-- EXERCISE DETAILS --
Please reproduce exactly the lines from the start of the records through the one containing "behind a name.", and nothing more.

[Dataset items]
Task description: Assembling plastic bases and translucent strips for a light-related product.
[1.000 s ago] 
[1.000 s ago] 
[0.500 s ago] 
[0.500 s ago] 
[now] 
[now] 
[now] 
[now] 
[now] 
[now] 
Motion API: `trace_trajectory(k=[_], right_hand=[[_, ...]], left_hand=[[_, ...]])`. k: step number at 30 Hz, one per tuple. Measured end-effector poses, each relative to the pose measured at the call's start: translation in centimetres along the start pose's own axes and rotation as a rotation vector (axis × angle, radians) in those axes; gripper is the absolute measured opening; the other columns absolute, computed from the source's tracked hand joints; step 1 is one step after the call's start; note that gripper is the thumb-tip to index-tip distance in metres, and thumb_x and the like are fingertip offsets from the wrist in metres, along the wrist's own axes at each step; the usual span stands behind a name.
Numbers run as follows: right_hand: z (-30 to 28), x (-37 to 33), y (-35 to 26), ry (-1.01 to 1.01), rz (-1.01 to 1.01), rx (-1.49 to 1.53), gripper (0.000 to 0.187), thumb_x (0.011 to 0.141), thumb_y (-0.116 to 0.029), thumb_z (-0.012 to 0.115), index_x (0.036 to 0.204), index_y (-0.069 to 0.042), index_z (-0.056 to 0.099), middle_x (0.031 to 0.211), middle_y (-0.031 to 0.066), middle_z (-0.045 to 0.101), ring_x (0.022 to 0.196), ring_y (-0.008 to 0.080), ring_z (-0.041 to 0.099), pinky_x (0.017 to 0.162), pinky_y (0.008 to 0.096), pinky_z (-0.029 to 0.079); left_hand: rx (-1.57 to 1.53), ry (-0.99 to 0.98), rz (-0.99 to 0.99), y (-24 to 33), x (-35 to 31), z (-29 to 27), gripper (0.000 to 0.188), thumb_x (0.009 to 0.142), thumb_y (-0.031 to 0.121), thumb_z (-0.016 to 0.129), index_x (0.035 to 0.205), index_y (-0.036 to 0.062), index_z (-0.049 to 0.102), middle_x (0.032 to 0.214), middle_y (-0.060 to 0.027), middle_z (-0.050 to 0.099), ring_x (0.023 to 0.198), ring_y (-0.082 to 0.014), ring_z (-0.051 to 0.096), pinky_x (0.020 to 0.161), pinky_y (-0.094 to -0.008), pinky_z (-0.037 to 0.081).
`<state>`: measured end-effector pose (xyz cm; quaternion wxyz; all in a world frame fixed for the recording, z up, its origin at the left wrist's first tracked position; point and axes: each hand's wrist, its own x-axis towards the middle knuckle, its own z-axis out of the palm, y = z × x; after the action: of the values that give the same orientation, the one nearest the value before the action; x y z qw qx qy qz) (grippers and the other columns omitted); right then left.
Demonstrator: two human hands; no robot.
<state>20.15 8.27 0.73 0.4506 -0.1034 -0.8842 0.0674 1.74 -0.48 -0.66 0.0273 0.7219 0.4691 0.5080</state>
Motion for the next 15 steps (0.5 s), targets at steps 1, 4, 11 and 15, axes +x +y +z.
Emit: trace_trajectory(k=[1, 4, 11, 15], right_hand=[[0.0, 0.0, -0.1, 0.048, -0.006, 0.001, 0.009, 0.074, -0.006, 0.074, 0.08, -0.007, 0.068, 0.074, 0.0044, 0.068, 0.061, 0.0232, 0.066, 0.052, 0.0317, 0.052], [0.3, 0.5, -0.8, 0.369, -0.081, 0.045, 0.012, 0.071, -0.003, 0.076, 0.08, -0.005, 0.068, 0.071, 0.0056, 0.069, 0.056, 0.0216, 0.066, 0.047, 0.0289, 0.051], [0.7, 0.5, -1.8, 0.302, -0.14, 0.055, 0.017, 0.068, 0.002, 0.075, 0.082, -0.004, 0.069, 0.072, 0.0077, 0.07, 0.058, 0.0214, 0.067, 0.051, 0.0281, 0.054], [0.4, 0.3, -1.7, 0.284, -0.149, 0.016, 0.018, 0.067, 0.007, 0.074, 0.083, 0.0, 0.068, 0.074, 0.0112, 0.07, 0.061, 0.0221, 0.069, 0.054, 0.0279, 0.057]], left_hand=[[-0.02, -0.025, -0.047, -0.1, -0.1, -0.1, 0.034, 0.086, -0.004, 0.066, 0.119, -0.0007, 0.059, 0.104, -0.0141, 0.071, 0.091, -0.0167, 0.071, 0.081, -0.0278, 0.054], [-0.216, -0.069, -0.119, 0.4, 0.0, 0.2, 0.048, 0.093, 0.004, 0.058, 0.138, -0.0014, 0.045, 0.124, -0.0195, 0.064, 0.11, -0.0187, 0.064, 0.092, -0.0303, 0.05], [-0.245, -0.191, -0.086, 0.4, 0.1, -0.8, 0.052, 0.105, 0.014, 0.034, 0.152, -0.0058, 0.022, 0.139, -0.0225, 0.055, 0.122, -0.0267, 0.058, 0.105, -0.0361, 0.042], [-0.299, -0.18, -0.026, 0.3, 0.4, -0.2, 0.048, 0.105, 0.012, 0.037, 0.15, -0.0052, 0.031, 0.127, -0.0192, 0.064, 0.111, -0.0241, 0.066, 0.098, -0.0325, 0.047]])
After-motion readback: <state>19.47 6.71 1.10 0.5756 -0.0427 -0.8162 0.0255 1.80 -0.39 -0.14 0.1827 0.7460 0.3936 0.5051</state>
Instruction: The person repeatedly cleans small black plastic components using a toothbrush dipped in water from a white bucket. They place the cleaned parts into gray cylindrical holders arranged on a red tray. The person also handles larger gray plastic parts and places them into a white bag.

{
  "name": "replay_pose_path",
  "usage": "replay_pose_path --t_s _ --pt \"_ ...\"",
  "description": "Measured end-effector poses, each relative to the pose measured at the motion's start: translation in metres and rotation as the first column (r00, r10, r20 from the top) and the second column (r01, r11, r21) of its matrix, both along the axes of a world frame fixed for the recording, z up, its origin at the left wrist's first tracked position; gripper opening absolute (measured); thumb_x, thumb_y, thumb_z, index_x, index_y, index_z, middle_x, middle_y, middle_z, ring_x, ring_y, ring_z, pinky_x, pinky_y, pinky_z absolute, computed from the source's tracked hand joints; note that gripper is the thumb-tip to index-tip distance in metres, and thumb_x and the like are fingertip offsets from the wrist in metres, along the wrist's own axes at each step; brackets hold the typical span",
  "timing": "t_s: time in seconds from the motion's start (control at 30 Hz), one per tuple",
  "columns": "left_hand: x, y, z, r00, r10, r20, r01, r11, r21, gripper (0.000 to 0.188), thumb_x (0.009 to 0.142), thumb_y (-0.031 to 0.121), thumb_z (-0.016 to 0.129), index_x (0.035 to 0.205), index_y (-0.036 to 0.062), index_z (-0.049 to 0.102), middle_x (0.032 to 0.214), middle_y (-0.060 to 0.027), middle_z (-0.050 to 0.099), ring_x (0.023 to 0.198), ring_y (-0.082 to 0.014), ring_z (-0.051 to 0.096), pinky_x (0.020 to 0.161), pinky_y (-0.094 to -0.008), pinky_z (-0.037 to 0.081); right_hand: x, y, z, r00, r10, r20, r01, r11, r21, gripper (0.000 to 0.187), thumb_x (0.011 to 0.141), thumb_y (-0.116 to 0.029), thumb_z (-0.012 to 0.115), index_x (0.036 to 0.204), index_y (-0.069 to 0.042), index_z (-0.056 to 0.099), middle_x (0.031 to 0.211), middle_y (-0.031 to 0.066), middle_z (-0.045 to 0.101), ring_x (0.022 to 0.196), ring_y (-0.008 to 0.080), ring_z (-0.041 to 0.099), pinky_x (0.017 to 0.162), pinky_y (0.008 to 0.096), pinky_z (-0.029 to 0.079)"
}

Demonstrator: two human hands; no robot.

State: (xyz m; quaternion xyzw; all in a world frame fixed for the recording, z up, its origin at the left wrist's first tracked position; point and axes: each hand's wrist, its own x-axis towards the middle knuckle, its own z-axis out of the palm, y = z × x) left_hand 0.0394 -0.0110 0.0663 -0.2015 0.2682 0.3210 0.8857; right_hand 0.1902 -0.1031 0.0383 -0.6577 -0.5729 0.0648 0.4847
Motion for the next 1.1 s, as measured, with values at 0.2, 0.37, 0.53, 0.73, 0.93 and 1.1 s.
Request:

-- EXPECTED OUTPUT --
Task description: Assembling plastic bases and translucent strips for a light-related product.
[1.000 s ago] 
[1.000 s ago] 
[0.500 s ago] 
[0.500 s ago] 
[now] 
[now] 
[now] 
[now] 
[now] 
[now] 
Motion API: `trace_trajectory(k=[_], right_hand=[[_, ...]], left_hand=[[_, ...]])`. k: step number at 30 Hz, one per tuple. Measured end-effector poses, each relative to the pose measured at the call's start: translation in centimetres along the start pose's own axes and rotation as a rotation vector (axis × angle, radians) in those axes; gripper is the absolute measured opening; the other columns absolute, computed from the source's tracked hand joints; step 1 is one step after the call's start; note that gripper is the thumb-tip to index-tip distance in metres, and thumb_x and the like are fingertip offsets from the wrist in metres, along the wrist's own axes at each step; the usual span stands behind a name.

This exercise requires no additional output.